### DIRECTIONS FOR THIS TASK
Set down only these lines, exactly: the line containing "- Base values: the" and all lines through the end of the data below. Omit pictures.

### DATA PROVIDED
──────────
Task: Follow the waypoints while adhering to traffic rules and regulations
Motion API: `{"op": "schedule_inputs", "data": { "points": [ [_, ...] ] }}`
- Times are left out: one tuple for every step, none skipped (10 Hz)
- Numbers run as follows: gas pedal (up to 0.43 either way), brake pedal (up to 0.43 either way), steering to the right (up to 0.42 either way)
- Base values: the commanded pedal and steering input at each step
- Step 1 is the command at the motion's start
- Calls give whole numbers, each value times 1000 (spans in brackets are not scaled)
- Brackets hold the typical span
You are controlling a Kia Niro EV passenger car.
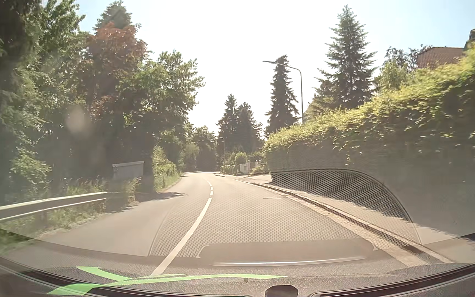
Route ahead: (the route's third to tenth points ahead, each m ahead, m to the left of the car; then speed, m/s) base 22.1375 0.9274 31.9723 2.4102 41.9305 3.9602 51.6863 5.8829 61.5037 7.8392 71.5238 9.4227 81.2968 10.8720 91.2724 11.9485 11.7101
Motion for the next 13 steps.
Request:
{"op": "schedule_inputs", "data": {
  "points": [
    [28,0,-27],
    [28,0,-30],
    [28,0,-31],
    [28,0,-33],
    [28,0,-33],
    [28,0,-33],
    [39,0,-33],
    [39,0,-33],
    [39,0,-33],
    [28,0,-33],
    [28,0,-33],
    [39,0,-31],
    [59,0,-29]
  ]
}}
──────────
### WRITTEN ANSWER
- Base values: the commanded pedal and steering input at each step
- Step 1 is the command at the motion's start
- Calls give whole numbers, each value times 1000 (spans in brackets are not scaled)
- Brackets hold the typical span
You are controlling a Kia Niro EV passenger car.
Route ahead: (the route's third to tenth points ahead, each m ahead, m to the left of the car; then speed, m/s) base 22.1375 0.9274 31.9723 2.4102 41.9305 3.9602 51.6863 5.8829 61.5037 7.8392 71.5238 9.4227 81.2968 10.8720 91.2724 11.9485 11.7101
Motion for the next 13 steps.
Request:
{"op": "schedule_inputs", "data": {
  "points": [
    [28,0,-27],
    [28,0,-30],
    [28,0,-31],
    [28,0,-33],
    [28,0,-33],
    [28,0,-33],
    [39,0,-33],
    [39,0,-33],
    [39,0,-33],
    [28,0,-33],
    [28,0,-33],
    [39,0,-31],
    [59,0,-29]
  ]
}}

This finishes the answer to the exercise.